Paginya.
Liana terbangun dari tidurnya, ia mengucek matanya namun tiba-tiba ia merasakan perih pada mata. Saat ia melihat jarinya yang ia gunakan untuk mengucek mata ternyata hitam seperti terkena tinta hitam.
"Astaga!" Liana langsung beranjak dan berlari ke kamar mandi tidak peduli dress yang agak sempit.
Liana mencuci muka hingga bersih, semalam ia ketiduran sampai tidak membersihkan riasan wajahnya.
"Ya ampun, untungnya wajah ku tidak muncul jerawat, biasanya jika tidak menghapus makeup semalaman bakal timbul jerawat," gumam Liana.
Liana menatap dirinya di cermin kamar mandi.
"Bisa-bisanya aku tidak terbangun! Pasti antara Kenzo dan Arion yang membawa ku ke kamar! Aaaghkk! Malu banget!" frustasi Liana.
"Bagaimana ini kalau ketemu mereka? Mana semalam ... ah sudahlah! Lupakan! Jangan di ingat lagi!"
Liana membersihkan diri dan menggunakan pakaian kemarin karena ia tidak mempunyai baju ganti, sekarang perutnya sudah berbunyi saat mandi tadi.
"Lapar banget, nyesel aku makan di restoran itu. Mending sedikit tapi enak, lah ini udah sedikit, harga selangit, gak enak pula!" gerutu Liana sambil berjalan.

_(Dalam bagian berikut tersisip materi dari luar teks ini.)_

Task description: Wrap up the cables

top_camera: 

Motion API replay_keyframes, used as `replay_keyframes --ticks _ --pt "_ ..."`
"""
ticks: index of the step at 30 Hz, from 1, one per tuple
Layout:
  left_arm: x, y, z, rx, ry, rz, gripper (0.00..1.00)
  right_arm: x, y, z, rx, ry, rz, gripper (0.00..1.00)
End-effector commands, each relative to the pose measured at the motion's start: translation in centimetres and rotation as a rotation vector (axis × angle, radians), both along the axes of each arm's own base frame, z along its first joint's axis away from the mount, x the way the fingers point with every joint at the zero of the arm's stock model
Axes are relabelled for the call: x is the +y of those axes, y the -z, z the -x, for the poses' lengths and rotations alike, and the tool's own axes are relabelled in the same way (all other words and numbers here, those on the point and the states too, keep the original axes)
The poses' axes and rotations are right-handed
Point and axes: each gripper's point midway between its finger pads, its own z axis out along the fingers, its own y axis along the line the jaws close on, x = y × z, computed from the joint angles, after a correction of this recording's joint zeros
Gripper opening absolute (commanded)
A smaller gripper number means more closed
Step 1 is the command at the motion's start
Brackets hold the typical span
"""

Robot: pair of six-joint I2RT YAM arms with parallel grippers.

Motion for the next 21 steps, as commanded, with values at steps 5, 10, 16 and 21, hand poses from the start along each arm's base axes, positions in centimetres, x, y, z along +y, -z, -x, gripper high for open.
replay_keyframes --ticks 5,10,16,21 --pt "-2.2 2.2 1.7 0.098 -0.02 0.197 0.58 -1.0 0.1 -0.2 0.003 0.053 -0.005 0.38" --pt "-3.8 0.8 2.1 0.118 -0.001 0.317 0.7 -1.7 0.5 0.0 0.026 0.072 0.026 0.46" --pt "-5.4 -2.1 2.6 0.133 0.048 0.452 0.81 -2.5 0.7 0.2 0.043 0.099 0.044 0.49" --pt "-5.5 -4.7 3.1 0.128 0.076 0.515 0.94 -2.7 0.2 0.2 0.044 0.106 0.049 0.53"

Liana celingukan di lantai bawah, sepertinya mereka belum bangun. Yah, kesempatan dirinya untuk menghilangkan rasa laparnya yaitu dengan cara memasak.
"Ya ampun, tidak ada apa-apa di sini?!"
Liana terkejut kala semua di dapur tidak ada bahan makanan, jangankan bahan makanan peralatan memasak saja tidak ada. Ini Villa seperti restoran, tempatnya aja yang mewah tapi isinya tidak sesuai dengan kemewahan.
Lebih baik dirinya tinggal di rumah Ayahnya, walaupun tempatnya tidak sebesar, tidak semewah dan tidak sekaya rumah orang lain tapi bahan makanan serta cemilan tidak pernah kekurangan, kecuali tidak ada uang.
Ini malah kebalikannya.
"Lagian kenapa coba mereka sewa Villa-villa kek ginian, percuma kalau gak di isi makanan. Emang mereka gak butuh makan apa?!" gerutu Liana.
"Oh iya, mereka 'kan suka makan di tempat-tempat mahal dan berkelas, jadi wajar. Punya banyak duit tinggal beli aja ke tempat yang mewah, ternyata selera orang banyak duit sama yang gak punya duit beda jauh,"
"Apa nya yang beda jauh?"
"AAAAA!"
Liana terkejut kala suara seseorang yang berbisik di telinga nya, Liana sampai bersandar di lemari pendingin. Rupanya Revan, pria itu malah tersenyum tanpa rasa bersalah.
"Kau mengejutkan ku!"
"Maaf, tadinya ingin ku panggil tapi aku dengar kau sedang asik bergumam sendiri,"
"A–ah tidak,"
"Lalu, apa yang sedang kau lakukan di sini?"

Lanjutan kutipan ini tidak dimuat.